Stephanie Bengson
- Country (sports): Australia
- Born: 31 January 1987 (age 39) Wollongong, Australia
- Height: 1.80 m (5 ft 11 in)
- Turned pro: 8 January 2012
- Plays: Right-handed (two-handed backhand)
- Prize money: $37,245
- Official website: stephaniebengson.com

Singles
- Career record: 36–46
- Career titles: 0
- Highest ranking: No. 541 (8 October 2012)

Doubles
- Career record: 56–48
- Career titles: 4 ITF
- Highest ranking: No. 154 (11 June 2012)

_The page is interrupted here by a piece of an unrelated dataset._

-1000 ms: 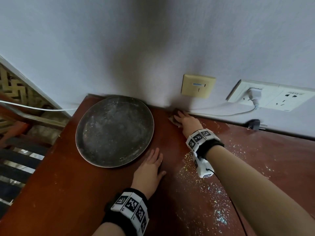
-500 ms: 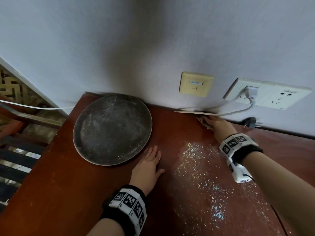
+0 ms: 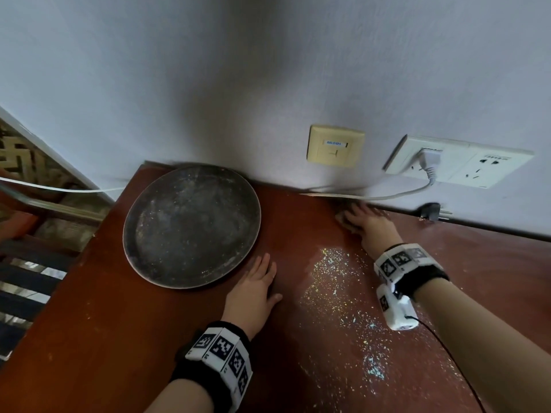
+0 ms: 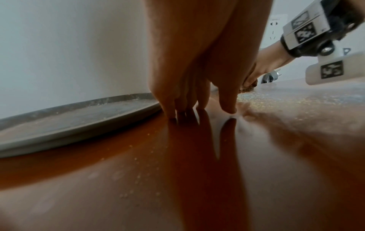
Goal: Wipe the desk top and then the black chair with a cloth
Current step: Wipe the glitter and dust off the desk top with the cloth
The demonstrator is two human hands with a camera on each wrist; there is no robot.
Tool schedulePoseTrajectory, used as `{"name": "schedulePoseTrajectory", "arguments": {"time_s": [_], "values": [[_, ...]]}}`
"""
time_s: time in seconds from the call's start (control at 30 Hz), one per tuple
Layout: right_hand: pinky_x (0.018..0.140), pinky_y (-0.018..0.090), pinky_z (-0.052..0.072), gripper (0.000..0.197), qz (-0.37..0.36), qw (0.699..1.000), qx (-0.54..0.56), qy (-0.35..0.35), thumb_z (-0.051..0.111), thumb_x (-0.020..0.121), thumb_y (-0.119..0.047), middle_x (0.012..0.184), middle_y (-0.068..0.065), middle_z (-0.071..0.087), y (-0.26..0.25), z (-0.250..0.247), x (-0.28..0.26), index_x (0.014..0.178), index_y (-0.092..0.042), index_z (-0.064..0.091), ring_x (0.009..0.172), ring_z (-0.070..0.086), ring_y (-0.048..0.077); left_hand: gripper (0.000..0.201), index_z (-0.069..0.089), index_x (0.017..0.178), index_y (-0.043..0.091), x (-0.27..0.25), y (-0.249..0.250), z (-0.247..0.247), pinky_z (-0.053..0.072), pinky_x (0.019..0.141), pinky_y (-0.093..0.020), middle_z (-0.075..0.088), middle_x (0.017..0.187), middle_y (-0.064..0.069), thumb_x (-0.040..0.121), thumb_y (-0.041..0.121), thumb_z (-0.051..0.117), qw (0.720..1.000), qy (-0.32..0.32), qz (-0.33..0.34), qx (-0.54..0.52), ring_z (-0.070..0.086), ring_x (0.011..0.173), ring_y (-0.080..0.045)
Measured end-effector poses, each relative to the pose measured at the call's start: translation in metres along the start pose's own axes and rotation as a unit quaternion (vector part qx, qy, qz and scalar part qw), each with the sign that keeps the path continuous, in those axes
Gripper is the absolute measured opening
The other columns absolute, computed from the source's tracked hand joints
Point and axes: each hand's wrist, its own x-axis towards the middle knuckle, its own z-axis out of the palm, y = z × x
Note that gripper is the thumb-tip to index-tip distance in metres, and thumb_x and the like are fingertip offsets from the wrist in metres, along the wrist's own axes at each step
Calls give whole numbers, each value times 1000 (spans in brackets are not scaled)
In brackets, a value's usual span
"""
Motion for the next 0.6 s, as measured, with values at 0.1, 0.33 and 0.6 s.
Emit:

Grand Slam doubles results
- Australian Open: 1R (2012, 2013)

= Stephanie Bengson =

Australian tennis player

Stephanie Bengson (born 31 January 1987) is an Australian former tennis player. Her career has developed more in doubles than singles. Her highest singles ranking is No. 541, achieved in October 2012. Her highest doubles ranking is No. 154, achieved in June 2012.

==Career==
===2005–2008===
Bengson played collegiate D1 tennis at Long Beach State. She was the Big West Conference Freshman of the Year in 2005 and first team All-Big West honoree three times. A member of four League Championship and NCAA post-season teams, Bengson earned a collegiate career-high No. 31 in doubles and No. 115 national ranking. She was a key part of the 2008 team that achieved Long Beach's highest ever team ranking at No. 18 in the ITA rankings.

===2011===
Bengson won three doubles titles on tournaments of the ITF Women's Circuit in 2011.

===2012===
Bengson started her year playing at the Premier-level tournament in Sydney. She and Tyra Calderwood fell in the first round to Maria Kirilenko and Nadia Petrova. She and Calderwood then received a wildcard into the Australian Open, but they also fell in the first round to Eva Birnerová and Alberta Brianti. This was Stephanie's first Grand Slam performance.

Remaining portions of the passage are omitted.